Shiva in Steel
Page 28
There was no single, pivotal moment in the battle when success or failure was decided. Rather, the attackers' chances slowly diminished, while the defenders' gradually improved. By the time the berserker leadership was ready to use extreme violence, it was no longer an available option. All their heavy weapons had been destroyed.
All throughout the base, alarms kept at their useless, mindless task of making sure that everyone had been alerted.
When he went out of the computer room to look around again, this time with a slightly different purpose in mind, Harry was walking by himself. He had walked a hundred meters through winding corridors, all battle-scarred but quiet now, when someone spoke his name. Harry spun around, his weapon at the ready, and saw that it was only another suited human standing there, carbine ready but not aimed. Marginally, Harry relaxed.
"Hello," said an almost-cheerful voice. "It is Lieutenant Silver, isn't it? Spacer Third Class Havot, reporting for duty. Everything's been quiet around here."
TWENTY-TWO
There was definitely a bad side to fighting a decisive battle on the home front. Shooting it out there, the primary question to be decided was inescapably that of your own survival. But being on the defense also conferred a few advantages. Every spacer in Normandy's command was a frontline soldier now. Even those whose normal duties saw them completely deskbound had weapons in hand, and their training had been such that they knew how to use them.
Every spacer on the base was also aware that he had nothing to lose by fighting on to the last breath. The people on the planetoid had their backs to the wall. There was no way any of them were going anywhere.
"Yeah, I'm Harry Silver. Been kind of looking for you."

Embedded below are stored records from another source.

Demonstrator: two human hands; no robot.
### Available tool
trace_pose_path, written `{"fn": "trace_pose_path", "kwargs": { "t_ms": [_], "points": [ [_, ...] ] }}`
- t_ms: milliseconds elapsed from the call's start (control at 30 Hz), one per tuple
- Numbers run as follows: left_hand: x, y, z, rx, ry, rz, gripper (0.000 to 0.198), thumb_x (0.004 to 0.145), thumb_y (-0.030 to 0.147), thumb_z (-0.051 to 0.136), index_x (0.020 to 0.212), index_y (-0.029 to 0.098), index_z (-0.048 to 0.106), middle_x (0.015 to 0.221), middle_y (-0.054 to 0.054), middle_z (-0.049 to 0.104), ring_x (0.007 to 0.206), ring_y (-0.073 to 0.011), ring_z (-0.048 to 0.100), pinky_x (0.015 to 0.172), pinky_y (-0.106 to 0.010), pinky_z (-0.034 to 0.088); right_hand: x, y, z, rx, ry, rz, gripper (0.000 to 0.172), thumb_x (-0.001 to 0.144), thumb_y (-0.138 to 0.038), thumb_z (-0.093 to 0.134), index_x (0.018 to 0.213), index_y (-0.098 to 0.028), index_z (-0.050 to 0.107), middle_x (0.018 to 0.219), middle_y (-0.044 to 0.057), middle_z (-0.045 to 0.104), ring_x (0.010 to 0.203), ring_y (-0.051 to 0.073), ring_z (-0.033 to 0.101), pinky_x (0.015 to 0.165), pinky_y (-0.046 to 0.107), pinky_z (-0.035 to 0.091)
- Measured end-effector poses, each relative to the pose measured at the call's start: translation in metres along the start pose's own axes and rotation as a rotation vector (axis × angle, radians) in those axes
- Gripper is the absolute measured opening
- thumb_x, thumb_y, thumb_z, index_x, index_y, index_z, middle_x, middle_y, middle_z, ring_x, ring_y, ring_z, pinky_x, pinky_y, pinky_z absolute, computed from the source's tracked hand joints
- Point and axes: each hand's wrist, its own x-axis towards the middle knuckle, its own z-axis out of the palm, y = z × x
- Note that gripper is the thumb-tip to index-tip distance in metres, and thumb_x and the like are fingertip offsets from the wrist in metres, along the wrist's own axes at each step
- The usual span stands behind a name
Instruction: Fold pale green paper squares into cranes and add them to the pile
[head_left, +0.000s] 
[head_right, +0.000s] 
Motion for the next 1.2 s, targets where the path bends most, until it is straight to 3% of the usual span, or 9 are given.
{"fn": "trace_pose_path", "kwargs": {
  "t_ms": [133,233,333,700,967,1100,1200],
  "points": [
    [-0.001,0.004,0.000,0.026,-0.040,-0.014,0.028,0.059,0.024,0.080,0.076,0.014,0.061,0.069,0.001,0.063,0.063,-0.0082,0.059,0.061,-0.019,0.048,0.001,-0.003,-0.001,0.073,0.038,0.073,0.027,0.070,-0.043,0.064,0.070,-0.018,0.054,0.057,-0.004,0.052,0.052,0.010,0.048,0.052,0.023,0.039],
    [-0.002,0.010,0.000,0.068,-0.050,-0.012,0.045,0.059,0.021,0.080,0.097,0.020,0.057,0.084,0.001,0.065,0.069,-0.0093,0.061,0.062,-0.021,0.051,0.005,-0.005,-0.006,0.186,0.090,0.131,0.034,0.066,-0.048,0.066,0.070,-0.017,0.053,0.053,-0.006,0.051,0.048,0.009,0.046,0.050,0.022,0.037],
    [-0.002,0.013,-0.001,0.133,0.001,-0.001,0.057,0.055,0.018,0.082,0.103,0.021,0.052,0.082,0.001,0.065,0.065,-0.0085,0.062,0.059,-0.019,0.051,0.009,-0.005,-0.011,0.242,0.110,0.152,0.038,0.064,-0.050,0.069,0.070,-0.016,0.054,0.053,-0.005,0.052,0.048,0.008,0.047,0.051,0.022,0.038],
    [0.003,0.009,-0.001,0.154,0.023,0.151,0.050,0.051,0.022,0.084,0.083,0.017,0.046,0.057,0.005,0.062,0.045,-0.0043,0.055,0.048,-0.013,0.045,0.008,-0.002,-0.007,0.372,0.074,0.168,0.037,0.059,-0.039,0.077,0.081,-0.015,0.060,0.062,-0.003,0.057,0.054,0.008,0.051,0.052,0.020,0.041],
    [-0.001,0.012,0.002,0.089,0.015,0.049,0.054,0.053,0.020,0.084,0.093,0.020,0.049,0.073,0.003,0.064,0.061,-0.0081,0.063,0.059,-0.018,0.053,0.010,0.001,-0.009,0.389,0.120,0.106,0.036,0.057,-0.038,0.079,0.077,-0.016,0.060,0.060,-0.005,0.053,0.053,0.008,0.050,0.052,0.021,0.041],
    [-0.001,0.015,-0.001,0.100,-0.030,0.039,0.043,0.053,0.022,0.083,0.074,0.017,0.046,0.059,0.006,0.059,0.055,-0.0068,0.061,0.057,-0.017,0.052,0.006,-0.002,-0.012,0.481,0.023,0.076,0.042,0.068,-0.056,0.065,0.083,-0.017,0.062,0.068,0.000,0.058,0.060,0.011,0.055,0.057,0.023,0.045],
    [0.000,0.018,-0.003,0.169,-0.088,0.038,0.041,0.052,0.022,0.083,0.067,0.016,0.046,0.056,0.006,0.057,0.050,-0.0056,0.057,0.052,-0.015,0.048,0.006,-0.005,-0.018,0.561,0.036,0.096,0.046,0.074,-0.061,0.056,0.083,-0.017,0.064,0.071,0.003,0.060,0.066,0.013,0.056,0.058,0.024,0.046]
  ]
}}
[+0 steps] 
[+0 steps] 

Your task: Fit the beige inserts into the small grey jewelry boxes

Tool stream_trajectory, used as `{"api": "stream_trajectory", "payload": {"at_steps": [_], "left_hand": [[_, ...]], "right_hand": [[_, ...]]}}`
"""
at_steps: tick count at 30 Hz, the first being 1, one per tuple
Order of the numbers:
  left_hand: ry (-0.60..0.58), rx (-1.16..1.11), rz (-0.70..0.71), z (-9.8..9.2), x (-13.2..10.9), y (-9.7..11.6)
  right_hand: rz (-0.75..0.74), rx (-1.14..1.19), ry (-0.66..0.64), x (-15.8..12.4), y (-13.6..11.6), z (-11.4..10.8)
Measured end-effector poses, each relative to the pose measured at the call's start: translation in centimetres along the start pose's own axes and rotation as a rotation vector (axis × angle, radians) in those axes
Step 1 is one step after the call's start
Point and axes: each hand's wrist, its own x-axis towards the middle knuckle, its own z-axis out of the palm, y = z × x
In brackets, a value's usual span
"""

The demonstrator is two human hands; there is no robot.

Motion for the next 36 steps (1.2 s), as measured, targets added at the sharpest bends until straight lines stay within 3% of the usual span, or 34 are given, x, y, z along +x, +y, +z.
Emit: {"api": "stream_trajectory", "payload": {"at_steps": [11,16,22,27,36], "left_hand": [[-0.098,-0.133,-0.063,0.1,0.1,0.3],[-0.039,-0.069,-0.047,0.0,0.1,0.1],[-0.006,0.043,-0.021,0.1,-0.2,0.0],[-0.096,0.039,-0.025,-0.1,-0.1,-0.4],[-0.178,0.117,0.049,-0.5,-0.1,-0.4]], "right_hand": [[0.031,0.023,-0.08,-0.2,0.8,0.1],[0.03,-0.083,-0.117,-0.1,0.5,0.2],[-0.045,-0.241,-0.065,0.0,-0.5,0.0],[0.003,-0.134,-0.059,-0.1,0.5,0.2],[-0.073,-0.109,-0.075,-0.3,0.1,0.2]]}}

"Oh?" Havot relaxed minimally; he didn't think they would ever send just one man out to arrest him. He very sincerely hoped that the truth about his two most recent killings never came out. Because if it did, that would make it absolutely imperative for him to get away.
Havot was no stranger to Solarian laws in their numerous variations, and he needed no lawyer to explain to him that the conditions under which he'd done his latest murders were very different from those surrounding any similar events in the past. For one thing, these made him not only a common murderer, but goodlife, which on many worlds was considered a worse offense. For another, and more important, his legal guilt was compounded by the fact that he was now a sworn-in member of the Space Force, subject to military law.

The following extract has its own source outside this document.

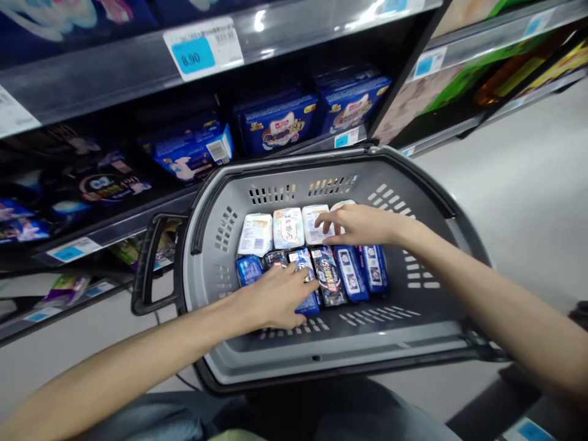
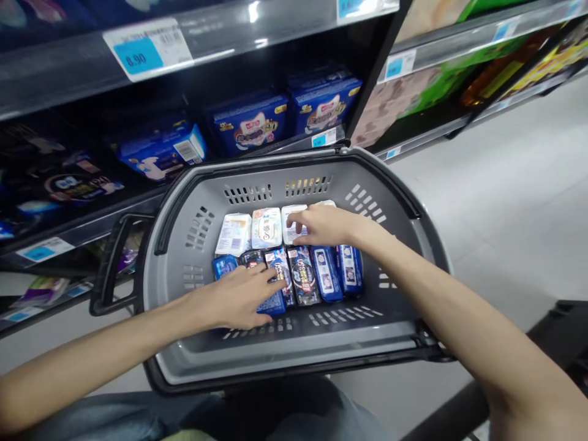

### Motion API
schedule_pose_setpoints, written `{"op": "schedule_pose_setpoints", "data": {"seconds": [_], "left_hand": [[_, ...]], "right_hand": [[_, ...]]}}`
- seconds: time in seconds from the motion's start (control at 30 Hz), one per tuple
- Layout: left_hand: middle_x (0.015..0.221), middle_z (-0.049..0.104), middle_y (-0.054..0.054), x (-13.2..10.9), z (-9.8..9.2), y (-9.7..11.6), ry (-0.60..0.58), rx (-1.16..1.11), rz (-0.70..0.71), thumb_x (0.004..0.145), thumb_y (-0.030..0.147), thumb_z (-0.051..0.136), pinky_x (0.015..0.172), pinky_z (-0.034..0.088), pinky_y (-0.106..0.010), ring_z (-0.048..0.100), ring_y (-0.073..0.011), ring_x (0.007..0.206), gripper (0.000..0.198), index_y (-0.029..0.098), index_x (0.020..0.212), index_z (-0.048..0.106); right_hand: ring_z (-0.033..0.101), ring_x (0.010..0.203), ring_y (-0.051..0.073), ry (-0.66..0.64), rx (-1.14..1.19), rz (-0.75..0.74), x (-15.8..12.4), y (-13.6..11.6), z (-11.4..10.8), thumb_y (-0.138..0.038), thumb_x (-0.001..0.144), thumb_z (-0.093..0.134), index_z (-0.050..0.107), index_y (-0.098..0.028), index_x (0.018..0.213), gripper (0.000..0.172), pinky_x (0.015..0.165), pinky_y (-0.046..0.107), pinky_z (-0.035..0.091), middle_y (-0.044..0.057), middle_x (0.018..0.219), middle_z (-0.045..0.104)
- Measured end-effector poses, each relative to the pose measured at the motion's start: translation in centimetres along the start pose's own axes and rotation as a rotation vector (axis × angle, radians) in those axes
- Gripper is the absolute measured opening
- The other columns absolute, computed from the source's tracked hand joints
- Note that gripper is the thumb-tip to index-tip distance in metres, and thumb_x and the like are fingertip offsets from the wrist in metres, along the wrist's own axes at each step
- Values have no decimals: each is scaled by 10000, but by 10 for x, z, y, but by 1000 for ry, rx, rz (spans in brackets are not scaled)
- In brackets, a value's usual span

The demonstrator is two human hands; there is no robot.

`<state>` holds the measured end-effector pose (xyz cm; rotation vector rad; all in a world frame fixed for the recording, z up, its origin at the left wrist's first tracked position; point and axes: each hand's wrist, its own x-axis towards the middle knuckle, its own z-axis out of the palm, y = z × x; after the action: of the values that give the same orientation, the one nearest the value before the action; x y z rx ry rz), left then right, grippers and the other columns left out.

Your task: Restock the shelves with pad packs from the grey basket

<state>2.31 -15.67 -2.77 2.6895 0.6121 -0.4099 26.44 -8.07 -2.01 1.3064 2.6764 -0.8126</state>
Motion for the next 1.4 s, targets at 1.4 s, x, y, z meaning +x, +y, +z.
{"op": "schedule_pose_setpoints", "data": {"seconds": [1.4], "left_hand": [[1238,638,-93,16,-47,-53,805,-1746,-351,808,434,745,827,552,-362,597,-247,1137,418,223,1108,543]], "right_hand": [[627,853,168,703,1294,235,19,-20,16,-571,775,759,648,-253,1082,455,743,305,479,2,945,690]]}}
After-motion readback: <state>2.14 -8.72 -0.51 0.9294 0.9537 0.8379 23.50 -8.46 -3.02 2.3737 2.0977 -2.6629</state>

If he should be brought to trial on Hyperborea-and he still thought the odds were against that-a military court would hear his case. With only doubtful and disputed evidence to go on, conviction might not be likely, but it would be a disaster if it came. The penalty imposed for desertion, treason, and the instrumentality only knew what else, would not be merely one more term of life imprisonment layered on top of those-he'd really lost count of how many-he was already supposed to be serving. Instead, the punishment would be death, and between the moment when he heard his sentence pronounced and the moment when he stood before the firing squad, the delay would be no more than a few hours, perhaps no more than a few minutes.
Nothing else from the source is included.